:: Task goal ::
Could you repeat the entries below exactly, but only from the line with "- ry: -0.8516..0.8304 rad" through the line with "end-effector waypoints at", and without any picture?

[Collected data entries]
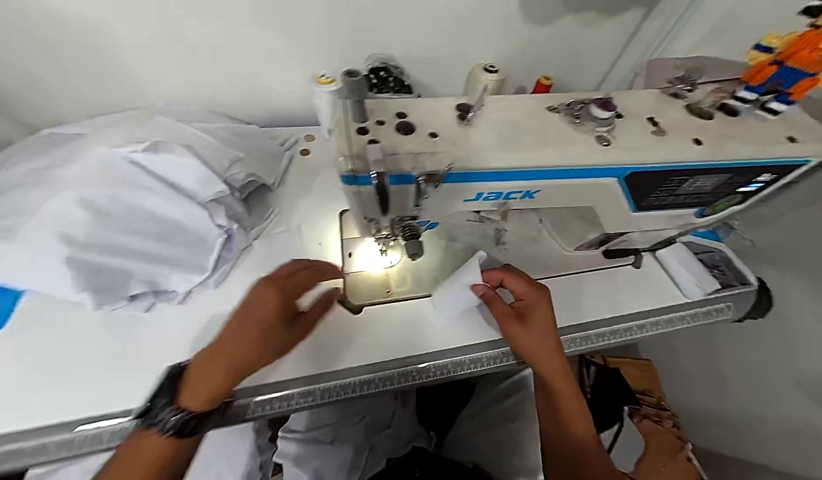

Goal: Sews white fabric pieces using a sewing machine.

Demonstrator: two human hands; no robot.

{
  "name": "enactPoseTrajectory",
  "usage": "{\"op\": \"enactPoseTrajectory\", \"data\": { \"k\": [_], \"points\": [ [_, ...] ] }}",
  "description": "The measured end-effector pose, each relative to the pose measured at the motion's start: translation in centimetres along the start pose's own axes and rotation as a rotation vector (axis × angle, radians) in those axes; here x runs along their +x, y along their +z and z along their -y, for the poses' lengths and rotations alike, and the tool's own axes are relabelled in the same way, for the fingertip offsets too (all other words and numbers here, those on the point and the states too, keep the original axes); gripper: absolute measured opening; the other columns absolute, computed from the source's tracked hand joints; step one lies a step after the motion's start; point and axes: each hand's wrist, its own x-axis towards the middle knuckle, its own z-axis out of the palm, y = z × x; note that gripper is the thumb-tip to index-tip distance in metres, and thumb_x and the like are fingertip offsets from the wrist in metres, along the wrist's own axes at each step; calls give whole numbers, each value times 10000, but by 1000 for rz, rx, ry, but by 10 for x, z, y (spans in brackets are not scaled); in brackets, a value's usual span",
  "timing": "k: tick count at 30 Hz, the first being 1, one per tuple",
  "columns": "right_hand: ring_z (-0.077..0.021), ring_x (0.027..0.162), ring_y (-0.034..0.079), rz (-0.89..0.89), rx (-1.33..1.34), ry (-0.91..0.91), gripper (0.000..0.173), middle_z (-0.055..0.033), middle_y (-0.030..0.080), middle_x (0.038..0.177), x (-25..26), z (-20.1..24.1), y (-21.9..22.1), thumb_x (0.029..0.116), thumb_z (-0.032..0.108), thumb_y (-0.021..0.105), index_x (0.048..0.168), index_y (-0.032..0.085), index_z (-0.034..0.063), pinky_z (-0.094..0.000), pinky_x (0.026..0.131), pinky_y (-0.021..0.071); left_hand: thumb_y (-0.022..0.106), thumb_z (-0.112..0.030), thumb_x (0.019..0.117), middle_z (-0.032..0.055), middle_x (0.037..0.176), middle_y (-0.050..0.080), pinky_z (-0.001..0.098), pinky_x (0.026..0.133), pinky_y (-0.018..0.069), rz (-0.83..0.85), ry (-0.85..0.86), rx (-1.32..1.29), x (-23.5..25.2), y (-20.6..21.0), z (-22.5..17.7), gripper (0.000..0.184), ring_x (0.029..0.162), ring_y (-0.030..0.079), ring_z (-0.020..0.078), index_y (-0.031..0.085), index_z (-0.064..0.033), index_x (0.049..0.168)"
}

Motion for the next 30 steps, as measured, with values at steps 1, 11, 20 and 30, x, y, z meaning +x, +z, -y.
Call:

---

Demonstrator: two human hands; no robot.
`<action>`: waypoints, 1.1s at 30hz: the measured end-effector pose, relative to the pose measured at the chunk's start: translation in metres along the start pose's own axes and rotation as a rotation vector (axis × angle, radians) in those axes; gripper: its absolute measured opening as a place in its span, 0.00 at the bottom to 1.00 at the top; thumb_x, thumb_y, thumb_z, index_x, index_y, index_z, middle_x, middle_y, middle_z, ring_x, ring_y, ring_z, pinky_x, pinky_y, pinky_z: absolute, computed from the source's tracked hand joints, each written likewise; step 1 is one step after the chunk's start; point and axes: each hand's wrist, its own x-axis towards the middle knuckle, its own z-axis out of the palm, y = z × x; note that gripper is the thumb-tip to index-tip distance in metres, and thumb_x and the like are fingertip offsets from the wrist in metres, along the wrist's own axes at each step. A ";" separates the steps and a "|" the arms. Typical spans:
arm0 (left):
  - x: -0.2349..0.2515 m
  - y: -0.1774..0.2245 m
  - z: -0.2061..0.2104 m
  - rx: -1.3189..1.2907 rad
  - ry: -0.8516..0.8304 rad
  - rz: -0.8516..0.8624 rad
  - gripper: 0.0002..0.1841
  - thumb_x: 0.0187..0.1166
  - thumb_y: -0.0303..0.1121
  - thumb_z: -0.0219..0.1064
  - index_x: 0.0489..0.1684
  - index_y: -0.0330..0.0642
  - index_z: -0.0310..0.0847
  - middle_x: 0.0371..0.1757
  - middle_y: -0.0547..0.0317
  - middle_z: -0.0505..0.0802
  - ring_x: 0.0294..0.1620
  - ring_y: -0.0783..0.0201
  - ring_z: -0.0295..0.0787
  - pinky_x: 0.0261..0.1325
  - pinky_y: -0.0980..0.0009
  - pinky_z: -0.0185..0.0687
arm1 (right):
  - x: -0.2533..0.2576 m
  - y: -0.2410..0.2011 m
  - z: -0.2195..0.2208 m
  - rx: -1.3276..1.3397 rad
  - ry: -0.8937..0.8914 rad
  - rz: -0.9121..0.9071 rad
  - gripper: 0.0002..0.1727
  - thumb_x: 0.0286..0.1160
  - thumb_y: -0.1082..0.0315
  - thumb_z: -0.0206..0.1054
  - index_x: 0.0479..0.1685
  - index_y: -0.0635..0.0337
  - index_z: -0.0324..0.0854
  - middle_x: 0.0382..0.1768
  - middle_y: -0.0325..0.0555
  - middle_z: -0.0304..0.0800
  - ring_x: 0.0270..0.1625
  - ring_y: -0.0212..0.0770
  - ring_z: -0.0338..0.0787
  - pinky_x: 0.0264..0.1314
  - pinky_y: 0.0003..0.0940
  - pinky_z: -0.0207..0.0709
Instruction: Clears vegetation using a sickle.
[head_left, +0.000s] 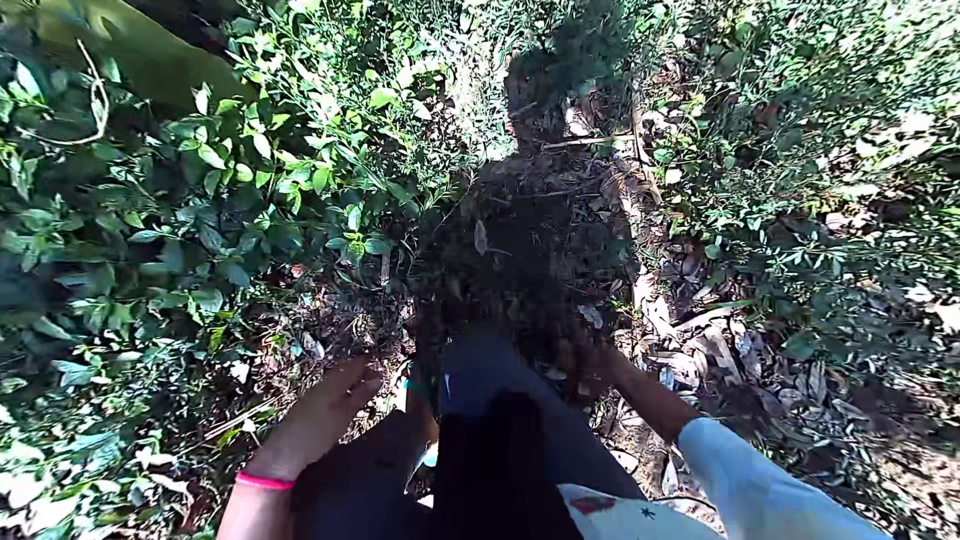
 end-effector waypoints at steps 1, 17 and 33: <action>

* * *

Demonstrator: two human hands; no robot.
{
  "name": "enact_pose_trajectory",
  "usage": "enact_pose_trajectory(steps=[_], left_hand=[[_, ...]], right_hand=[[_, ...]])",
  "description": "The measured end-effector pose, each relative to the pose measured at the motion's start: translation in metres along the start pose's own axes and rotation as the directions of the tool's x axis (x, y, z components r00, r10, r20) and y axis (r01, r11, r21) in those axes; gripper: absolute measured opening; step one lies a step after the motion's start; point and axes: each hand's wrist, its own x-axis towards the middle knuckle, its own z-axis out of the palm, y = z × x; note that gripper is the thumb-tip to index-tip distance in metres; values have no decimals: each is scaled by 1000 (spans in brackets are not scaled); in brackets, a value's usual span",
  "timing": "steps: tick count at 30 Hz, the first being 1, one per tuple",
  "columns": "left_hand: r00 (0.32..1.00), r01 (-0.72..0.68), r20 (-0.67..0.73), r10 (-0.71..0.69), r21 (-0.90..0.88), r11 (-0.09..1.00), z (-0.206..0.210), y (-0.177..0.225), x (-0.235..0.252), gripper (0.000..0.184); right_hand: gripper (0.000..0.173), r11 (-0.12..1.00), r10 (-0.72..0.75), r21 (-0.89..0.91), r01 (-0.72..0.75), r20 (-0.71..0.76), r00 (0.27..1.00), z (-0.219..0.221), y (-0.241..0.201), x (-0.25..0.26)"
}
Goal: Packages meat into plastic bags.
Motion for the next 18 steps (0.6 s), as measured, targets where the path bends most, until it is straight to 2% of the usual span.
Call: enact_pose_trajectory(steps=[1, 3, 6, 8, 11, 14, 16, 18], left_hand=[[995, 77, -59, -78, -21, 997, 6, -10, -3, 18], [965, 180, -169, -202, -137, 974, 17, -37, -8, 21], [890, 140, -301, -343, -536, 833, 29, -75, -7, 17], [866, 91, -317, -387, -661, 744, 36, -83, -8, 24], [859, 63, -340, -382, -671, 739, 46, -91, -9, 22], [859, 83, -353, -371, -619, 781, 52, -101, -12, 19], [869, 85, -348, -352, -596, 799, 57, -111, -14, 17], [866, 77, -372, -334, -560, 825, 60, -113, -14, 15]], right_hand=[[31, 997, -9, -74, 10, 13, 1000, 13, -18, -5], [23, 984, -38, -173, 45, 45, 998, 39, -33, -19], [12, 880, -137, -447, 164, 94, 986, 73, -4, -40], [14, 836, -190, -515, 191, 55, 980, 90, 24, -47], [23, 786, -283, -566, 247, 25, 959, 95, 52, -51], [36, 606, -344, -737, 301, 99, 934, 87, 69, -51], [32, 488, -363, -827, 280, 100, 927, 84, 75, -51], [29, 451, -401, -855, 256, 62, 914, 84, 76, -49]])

:: Task output ::
  - ry: -0.8516..0.8304 rad
  - rz: -0.8516..0.8624 rad
  - gripper: 0.0002..0.1841
  - thumb_x: 0.0187..0.1166
  - thumb_y: -0.0303..0.1121
  - thumb_z: -0.0219..0.1064
  - index_x: 0.0489..0.1684
  - index_y: -0.0330..0.0642
  - index_z: -0.0310..0.0847
  - middle_x: 0.0371..0.1757
  - middle_y: -0.0547..0.0317
  - middle_z: -0.0505..0.0802
  - ring_x: 0.0294..0.1620
  - ring_y: -0.0783..0.0201
  - ring_z: -0.0295..0.0787
  - pinky_x: 0.0261..0.1325
  - pinky_y: -0.0980..0.0009
  - pinky_z: -0.0185..0.0687
arm1 (right):
  - x: -0.2533..0.2576 m
  - y: -0.2410..0.2011 m
  - z: -0.2195..0.2208 m
  - rx: -1.3276..1.3397 rad
  - ry: -0.8937..0.8914 rad
  - rz: -0.9121..0.9071 rad
  - gripper: 0.0002..0.1727
  - thumb_x: 0.0286..0.1160
  - thumb_y: -0.1082..0.0315
  - thumb_z: -0.0206..0.1054
  - index_x: 0.0479..0.1685
  - index_y: -0.0635..0.0337
  - index_z: -0.0324..0.0854
  - middle_x: 0.0382..0.1768
  - middle_y: -0.0325..0.0555
  - middle_z: -0.0304..0.0800
  - ring_x: 0.0270..0.1625
  - ring_y: -0.0212..0.0770
  - ring_z: -0.0338..0.0787
  - pinky_x: 0.0264..0.1314
  - pinky_y: 0.0003..0.0940
  - pinky_z: -0.0207..0.0709
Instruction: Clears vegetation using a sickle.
[head_left, +0.000s] 
 end-effector waypoints at steps 1, 17 and 33: <action>

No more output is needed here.